Further Resolved, That the powers and duties of the Commission
shall be to:

(1) Develop a strategic approach to addressing healthcare
access and provide measurable outcomes that support ongoing
refinement of a comprehensive health care strategy;

(2) Make an expedited investigation, study and review of the
practices, policies and procedures of the state Medicaid agency and
public employees insurance agency relating to the payment policies
and methodologies affecting healthcare providers and the financial
effect of such policies and methodologies;

(3) Make an expedited investigation, study and review of
statutory and regulatory requirements of state agencies including,
but not limited to, the Department of Health and Human Resources
and the Health Care Authority, which unnecessarily add to the cost
of or impede access to health care within this State and those
statutory and regulatory requirements which foster and encourage
the provision of rural health services and other safety net services;

(4) Recommend action to encourage and provide regulatory and
other incentives to locally reconfigure the manner of delivering
health care services. In instances in which acute care capacity is
reduced, develop proposed statutory or other authority which will
allow hospitals to utilize excess capacity in a timely manner,
omitting bureaucratic overkill, to deliver new or modified health
care services which meet community needs while preserving local
employment;

(5) To explore the development of financial incentives to
encourage providers to form viable links to improve access to
health care service delivery; and

(6) Develop other specific legislative initiatives to create
public policy which preserves access to needed health services in
rural areas, prevents closure and encourages preservation of rural
providers and maintains an employment base for local communities;
and, be it

Further Resolved, That members of the Commission shall receive
compensation and expenses as provided in article two-a, chapter
four of the code of West Virginia.
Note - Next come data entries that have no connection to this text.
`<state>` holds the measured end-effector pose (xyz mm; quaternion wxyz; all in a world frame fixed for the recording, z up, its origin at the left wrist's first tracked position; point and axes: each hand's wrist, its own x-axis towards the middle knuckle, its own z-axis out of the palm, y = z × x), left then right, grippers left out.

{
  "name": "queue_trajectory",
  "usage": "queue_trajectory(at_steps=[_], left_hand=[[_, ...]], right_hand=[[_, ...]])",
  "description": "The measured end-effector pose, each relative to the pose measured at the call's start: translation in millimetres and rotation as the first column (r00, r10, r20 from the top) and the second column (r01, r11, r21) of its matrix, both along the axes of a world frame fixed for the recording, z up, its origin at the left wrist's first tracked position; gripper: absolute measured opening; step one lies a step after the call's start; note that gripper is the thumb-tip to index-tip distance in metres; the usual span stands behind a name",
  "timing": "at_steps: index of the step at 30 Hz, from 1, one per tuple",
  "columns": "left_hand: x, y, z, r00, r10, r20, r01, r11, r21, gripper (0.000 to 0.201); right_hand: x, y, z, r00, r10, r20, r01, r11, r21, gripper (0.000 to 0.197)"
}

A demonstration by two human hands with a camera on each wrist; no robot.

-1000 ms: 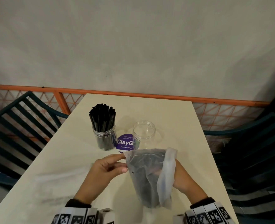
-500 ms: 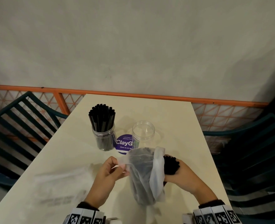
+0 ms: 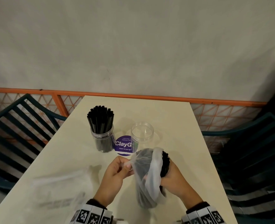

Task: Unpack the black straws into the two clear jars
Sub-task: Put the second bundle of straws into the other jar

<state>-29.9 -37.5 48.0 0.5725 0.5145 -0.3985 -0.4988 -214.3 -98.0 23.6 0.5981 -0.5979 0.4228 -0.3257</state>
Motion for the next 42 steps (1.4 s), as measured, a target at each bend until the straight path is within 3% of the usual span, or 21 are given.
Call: queue_trajectory(at_steps=[5, 7, 9, 11, 14, 16, 18, 22, 25, 29, 36, 42], left_hand=[[8, 3, 3, 0.994, -0.112, -0.011, 0.112, 0.994, -0.015, 0.006], [14, 3, 3, 0.984, -0.152, 0.096, 0.154, 0.988, -0.015, 0.028], [19, 0, 3, 0.969, -0.068, 0.238, 0.078, 0.996, -0.034, 0.028], [19, -3, -1, 0.958, 0.067, 0.280, -0.052, 0.997, -0.061, 0.013], [13, -5, -10, 0.981, 0.103, 0.163, -0.103, 0.995, -0.010, 0.008], [8, -3, -11, 0.998, 0.027, 0.065, -0.028, 0.999, 0.025, 0.006], [7, -1, -9, 0.996, -0.082, 0.022, 0.081, 0.996, 0.028, 0.019], [7, -2, 0, 0.966, -0.243, 0.092, 0.244, 0.970, -0.007, 0.044], [5, -7, 1, 0.980, -0.105, 0.169, 0.121, 0.989, -0.084, 0.040], [6, -12, -3, 0.991, 0.023, 0.129, -0.009, 0.994, -0.105, 0.045], [3, -12, -11, 0.998, -0.058, -0.035, 0.057, 0.998, -0.012, 0.021], [-3, -14, -12, 0.987, -0.075, -0.142, 0.087, 0.993, 0.078, 0.008]], right_hand=[[1, -2, 3, 0.996, -0.078, 0.045, 0.081, 0.995, -0.063, 0.045], [1, -2, 4, 0.995, -0.098, 0.033, 0.100, 0.994, -0.052, 0.032], [-1, 0, 5, 0.998, -0.060, 0.005, 0.060, 0.997, -0.055, 0.025], [-2, 4, 6, 1.000, -0.024, 0.007, 0.025, 0.998, -0.052, 0.037], [-6, 7, 5, 1.000, -0.028, 0.004, 0.028, 0.999, -0.043, 0.062], [-8, 8, 6, 1.000, -0.021, 0.017, 0.022, 0.998, -0.062, 0.066], [-6, 11, 8, 0.999, -0.009, 0.041, 0.012, 0.996, -0.086, 0.064], [2, 14, 6, 0.995, -0.059, 0.085, 0.071, 0.986, -0.152, 0.061], [3, 14, 4, 0.991, -0.087, 0.103, 0.101, 0.985, -0.142, 0.059], [0, 11, 4, 0.995, -0.079, 0.067, 0.088, 0.986, -0.141, 0.059], [-14, 10, -6, 1.000, 0.003, 0.021, -0.001, 0.996, -0.085, 0.117], [4, 13, -2, 0.990, 0.107, -0.091, -0.118, 0.986, -0.121, 0.114]])
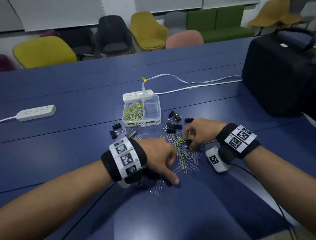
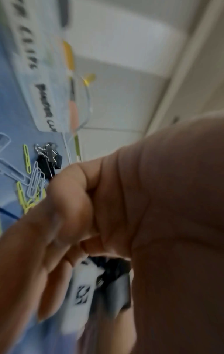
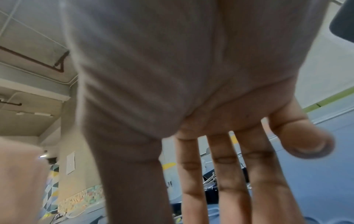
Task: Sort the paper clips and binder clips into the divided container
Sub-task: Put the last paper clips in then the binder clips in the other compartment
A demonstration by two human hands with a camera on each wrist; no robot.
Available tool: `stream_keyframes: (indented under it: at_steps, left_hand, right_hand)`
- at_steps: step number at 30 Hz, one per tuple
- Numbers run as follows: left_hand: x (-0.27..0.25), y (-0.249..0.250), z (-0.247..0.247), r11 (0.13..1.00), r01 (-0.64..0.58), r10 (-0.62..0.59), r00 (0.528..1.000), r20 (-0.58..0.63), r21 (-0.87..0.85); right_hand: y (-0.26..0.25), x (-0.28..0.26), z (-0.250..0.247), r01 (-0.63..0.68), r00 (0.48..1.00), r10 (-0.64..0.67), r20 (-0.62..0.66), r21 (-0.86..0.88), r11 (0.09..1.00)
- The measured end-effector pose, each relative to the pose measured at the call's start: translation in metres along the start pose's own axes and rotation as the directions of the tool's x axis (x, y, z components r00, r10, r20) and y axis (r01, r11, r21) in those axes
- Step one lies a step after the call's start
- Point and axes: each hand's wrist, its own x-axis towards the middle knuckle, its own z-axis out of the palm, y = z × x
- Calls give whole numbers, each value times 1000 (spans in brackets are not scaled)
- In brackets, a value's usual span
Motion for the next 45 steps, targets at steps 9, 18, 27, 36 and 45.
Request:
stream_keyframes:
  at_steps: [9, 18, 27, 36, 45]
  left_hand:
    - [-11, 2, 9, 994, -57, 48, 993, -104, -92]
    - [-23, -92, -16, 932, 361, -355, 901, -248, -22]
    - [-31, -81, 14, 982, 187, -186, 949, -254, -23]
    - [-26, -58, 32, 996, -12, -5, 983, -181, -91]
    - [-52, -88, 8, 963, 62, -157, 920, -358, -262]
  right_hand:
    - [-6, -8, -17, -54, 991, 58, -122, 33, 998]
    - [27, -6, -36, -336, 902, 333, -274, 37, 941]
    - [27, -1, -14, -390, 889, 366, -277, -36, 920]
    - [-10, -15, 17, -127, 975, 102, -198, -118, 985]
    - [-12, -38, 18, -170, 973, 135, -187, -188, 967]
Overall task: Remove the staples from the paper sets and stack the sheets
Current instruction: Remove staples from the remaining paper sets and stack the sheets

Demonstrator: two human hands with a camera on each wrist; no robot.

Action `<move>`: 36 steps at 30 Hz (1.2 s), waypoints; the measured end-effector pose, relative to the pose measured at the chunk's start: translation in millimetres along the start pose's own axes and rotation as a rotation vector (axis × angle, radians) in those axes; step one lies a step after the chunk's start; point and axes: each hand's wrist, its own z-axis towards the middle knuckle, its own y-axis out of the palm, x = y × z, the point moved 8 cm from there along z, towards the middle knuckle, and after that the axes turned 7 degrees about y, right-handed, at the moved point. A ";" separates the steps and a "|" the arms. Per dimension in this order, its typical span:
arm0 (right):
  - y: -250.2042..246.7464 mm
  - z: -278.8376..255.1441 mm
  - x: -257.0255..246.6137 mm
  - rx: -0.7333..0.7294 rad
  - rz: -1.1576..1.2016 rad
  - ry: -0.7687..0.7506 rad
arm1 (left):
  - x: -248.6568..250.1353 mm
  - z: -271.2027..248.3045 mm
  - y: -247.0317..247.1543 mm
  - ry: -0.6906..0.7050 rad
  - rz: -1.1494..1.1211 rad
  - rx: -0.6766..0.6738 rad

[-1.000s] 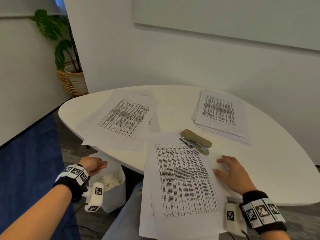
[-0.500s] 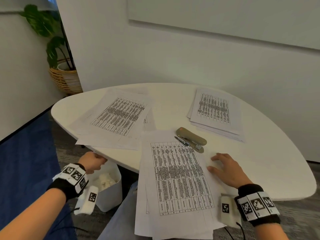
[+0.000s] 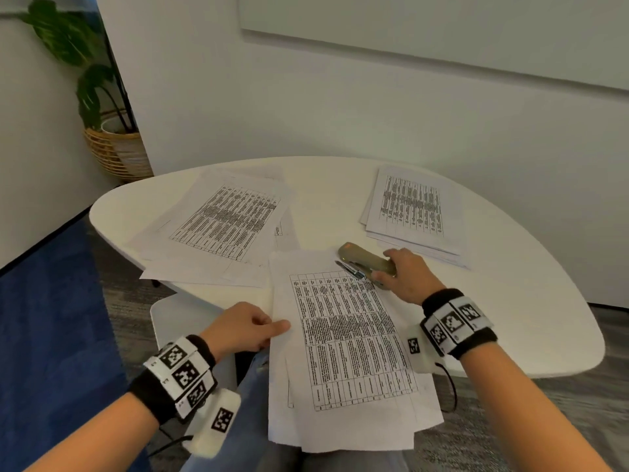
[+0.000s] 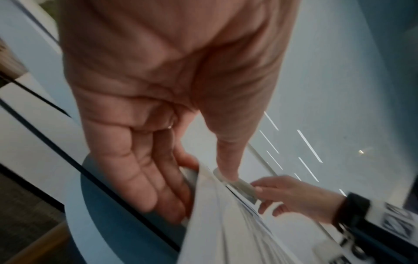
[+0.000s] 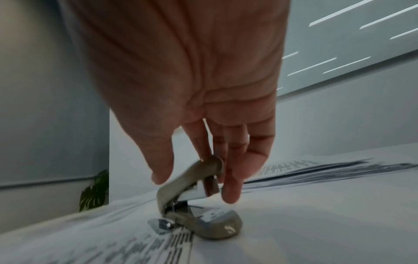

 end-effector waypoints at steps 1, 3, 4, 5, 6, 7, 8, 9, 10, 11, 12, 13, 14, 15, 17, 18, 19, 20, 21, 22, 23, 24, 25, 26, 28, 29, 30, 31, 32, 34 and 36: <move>2.6 2.7 -2.0 -0.012 -0.048 0.004 | 2.0 0.4 4.0 0.013 0.000 0.017; 7.0 7.6 -1.6 -0.027 -0.103 0.027 | 9.0 -1.9 10.4 0.035 -0.023 0.067; 7.5 9.3 0.2 -0.024 -0.118 0.038 | 12.2 -2.6 12.4 0.043 -0.021 0.090; 5.9 10.3 3.2 -0.011 -0.131 0.048 | 15.0 -2.2 13.8 0.052 -0.024 0.105; 3.1 11.1 7.9 0.002 -0.141 0.066 | 16.5 -1.8 13.8 0.055 -0.034 0.110; -0.1 11.2 14.3 0.013 -0.148 0.087 | 17.4 -1.9 12.7 0.057 -0.046 0.101; -3.2 11.0 22.0 0.021 -0.158 0.109 | 19.4 -1.6 10.3 0.075 -0.055 0.095; -5.9 10.5 30.8 0.022 -0.167 0.133 | 20.1 0.4 7.8 0.095 -0.054 0.085; -8.3 9.6 39.9 0.022 -0.167 0.155 | 23.8 0.9 5.2 0.123 -0.048 0.079; -10.7 8.3 48.6 0.024 -0.161 0.177 | 29.9 -0.2 1.9 0.158 -0.032 0.082; -13.0 6.8 56.8 0.031 -0.153 0.198 | 37.5 -2.2 -2.6 0.195 -0.014 0.102; -15.9 4.8 64.4 0.045 -0.146 0.221 | 44.2 -3.8 -8.1 0.225 0.007 0.131; -19.2 3.2 71.7 0.067 -0.140 0.244 | 51.2 -3.9 -14.5 0.261 0.022 0.168; -22.4 1.5 79.1 0.093 -0.129 0.273 | 56.7 -3.9 -20.2 0.283 0.041 0.197; -26.5 -1.7 94.7 0.135 -0.092 0.344 | 68.3 -7.1 -30.5 0.315 0.065 0.252; -27.1 -2.7 102.2 0.147 -0.072 0.375 | 74.3 -9.8 -35.0 0.332 0.066 0.278; -27.5 -3.8 107.9 0.152 -0.054 0.397 | 78.4 -11.1 -39.0 0.341 0.060 0.301; -26.6 -4.6 112.5 0.144 -0.043 0.411 | 84.3 -13.8 -43.6 0.360 0.052 0.332; -25.1 -5.2 115.2 0.127 -0.034 0.414 | 88.6 -15.7 -48.3 0.371 0.031 0.364; -23.6 -5.4 116.8 0.108 -0.026 0.411 | 93.8 -18.0 -52.6 0.382 -0.004 0.390; -22.8 -5.9 116.8 0.096 -0.020 0.407 | 98.6 -18.1 -56.0 0.400 -0.049 0.402; -22.9 -5.6 115.3 0.096 -0.019 0.399 | 104.8 -17.5 -58.7 0.430 -0.087 0.405; -26.7 -6.0 110.3 0.127 -0.015 0.369 | 111.8 -17.6 -61.3 0.468 -0.119 0.408; -34.4 -7.7 102.2 0.192 0.027 0.323 | 120.1 -19.4 -64.0 0.504 -0.144 0.418; -57.8 -17.2 77.9 0.352 0.285 0.181 | 135.7 -21.8 -69.2 0.567 -0.195 0.443; -67.9 -23.7 62.5 0.363 0.490 0.112 | 142.3 -21.9 -71.9 0.592 -0.220 0.461; -73.0 -27.5 47.8 0.309 0.700 0.060 | 148.9 -22.2 -74.1 0.613 -0.244 0.477; -75.3 -30.8 34.0 0.230 0.867 0.028 | 153.5 -21.4 -75.9 0.625 -0.275 0.492; -75.2 -31.6 24.1 0.160 0.955 0.020 | 156.7 -20.2 -77.4 0.630 -0.312 0.507; -74.7 -33.0 9.0 0.106 0.935 0.010 | 158.4 -16.5 -80.6 0.626 -0.381 0.532; -75.2 -31.4 3.9 0.137 0.883 0.010 | 159.5 -14.8 -82.9 0.644 -0.420 0.544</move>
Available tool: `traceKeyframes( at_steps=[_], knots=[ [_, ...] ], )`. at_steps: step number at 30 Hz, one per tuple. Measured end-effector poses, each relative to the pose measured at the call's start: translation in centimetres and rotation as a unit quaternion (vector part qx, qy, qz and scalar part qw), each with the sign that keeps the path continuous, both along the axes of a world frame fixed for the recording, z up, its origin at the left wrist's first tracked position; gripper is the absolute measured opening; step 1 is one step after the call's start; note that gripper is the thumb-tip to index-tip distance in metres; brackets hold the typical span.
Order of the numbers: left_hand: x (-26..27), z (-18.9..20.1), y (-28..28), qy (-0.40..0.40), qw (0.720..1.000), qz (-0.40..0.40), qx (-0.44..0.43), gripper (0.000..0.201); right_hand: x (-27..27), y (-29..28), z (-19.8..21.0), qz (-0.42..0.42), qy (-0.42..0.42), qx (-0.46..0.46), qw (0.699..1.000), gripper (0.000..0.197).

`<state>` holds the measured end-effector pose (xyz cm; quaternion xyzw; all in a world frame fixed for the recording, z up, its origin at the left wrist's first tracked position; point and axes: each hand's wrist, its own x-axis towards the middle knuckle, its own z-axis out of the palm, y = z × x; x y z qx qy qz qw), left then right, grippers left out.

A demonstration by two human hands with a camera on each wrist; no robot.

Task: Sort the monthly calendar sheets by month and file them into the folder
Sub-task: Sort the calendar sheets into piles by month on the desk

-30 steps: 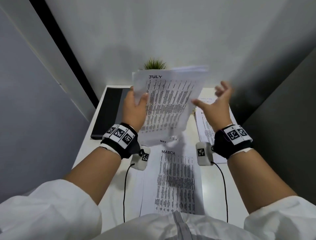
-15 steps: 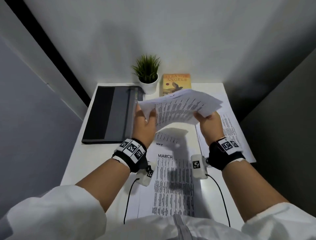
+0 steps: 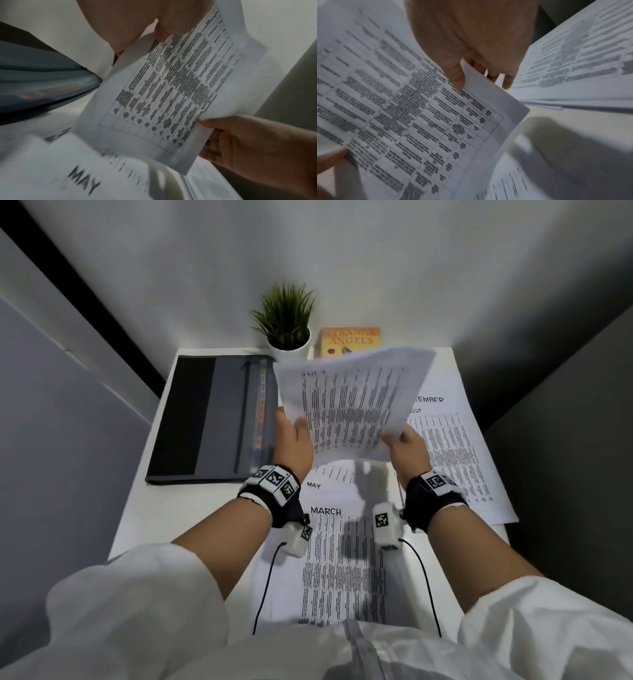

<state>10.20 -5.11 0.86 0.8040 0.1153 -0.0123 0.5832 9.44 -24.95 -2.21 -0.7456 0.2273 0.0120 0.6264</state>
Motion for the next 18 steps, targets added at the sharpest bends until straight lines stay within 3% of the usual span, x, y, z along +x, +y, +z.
traceKeyframes(
  at_steps=[2, 5, 8, 12, 15, 18],
  knots=[
    [0.6, 0.8, 0.0, -0.022, 1.000, -0.008, -0.008, 0.048, 0.4, -1.2, 1.1, -0.018, -0.035, 0.017, 0.999, 0.008],
    [0.6, 1.0, -0.2, -0.030, 0.997, -0.071, 0.009, 0.025, 0.9, -4.0, 2.2, -0.052, -0.051, -0.016, 0.997, 0.004],
    [-1.0, -0.6, 0.2, 0.032, 0.981, -0.179, 0.064, 0.029, 0.3, -8.2, 1.5, -0.076, 0.000, -0.046, 0.996, 0.003],
    [-3.9, -3.7, 2.4, 0.102, 0.911, -0.305, 0.257, 0.022, -3.2, -14.3, -1.7, -0.134, 0.128, -0.081, 0.979, 0.010],
    [-5.4, -5.1, 3.7, 0.102, 0.850, -0.368, 0.363, 0.031, -6.1, -17.2, -3.3, -0.125, 0.249, -0.141, 0.950, 0.023],
    [-6.3, -5.6, 4.3, 0.075, 0.829, -0.376, 0.407, 0.035, -6.8, -18.4, -4.1, -0.114, 0.332, -0.171, 0.921, 0.029]
  ],
)
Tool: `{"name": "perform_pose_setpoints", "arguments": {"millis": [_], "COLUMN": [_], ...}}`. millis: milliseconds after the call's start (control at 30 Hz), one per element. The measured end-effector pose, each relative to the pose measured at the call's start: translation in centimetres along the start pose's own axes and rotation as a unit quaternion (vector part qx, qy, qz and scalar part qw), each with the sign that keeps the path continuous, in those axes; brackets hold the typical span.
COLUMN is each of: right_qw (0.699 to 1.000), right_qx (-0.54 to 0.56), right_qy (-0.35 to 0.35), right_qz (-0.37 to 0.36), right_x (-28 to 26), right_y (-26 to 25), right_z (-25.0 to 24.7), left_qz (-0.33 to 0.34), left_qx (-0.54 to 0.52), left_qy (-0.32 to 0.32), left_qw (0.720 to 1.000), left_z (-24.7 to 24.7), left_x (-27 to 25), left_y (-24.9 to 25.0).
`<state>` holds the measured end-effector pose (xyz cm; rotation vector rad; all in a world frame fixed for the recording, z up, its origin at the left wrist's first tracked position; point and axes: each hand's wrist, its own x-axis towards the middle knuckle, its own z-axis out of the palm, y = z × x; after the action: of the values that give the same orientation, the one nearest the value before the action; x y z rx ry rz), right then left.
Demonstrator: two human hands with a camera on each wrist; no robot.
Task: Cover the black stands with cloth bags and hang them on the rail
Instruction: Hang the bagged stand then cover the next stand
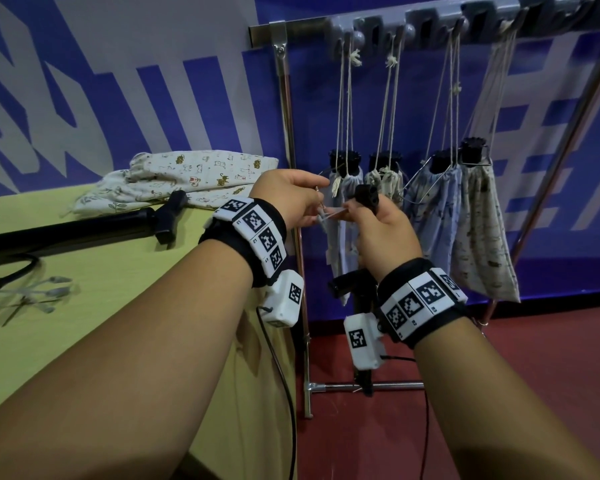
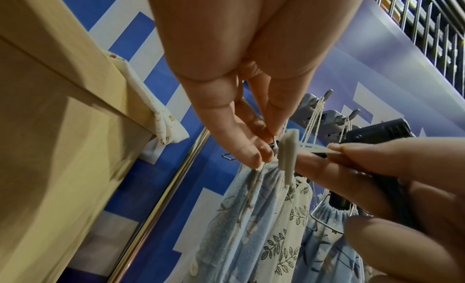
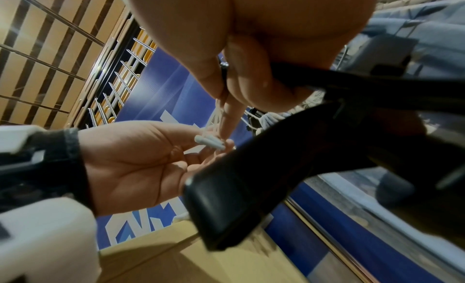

These expenses and all other
expenses including those incurred in the employment of legal, technical, investigative, clerical, stenographic, advisory and
other personnel shall be paid from an appropriation to be made
expressly for this Commission: Provided, That if no such
appropriation is made under "Fund No. 0175 for Joint Expenses"
created pursuant to the provisions of article two-a, chapter four
of the code of West Virginia, then no expenses of any kind payable
under the account for joint expenses shall be incurred unless first
approved by the Joint Committee on Government and Finance; and, be
it

Further Resolved, That the Commission shall report its
findings and recommendations, if any, to the Legislature on the
first day of the 2003 Regular Session.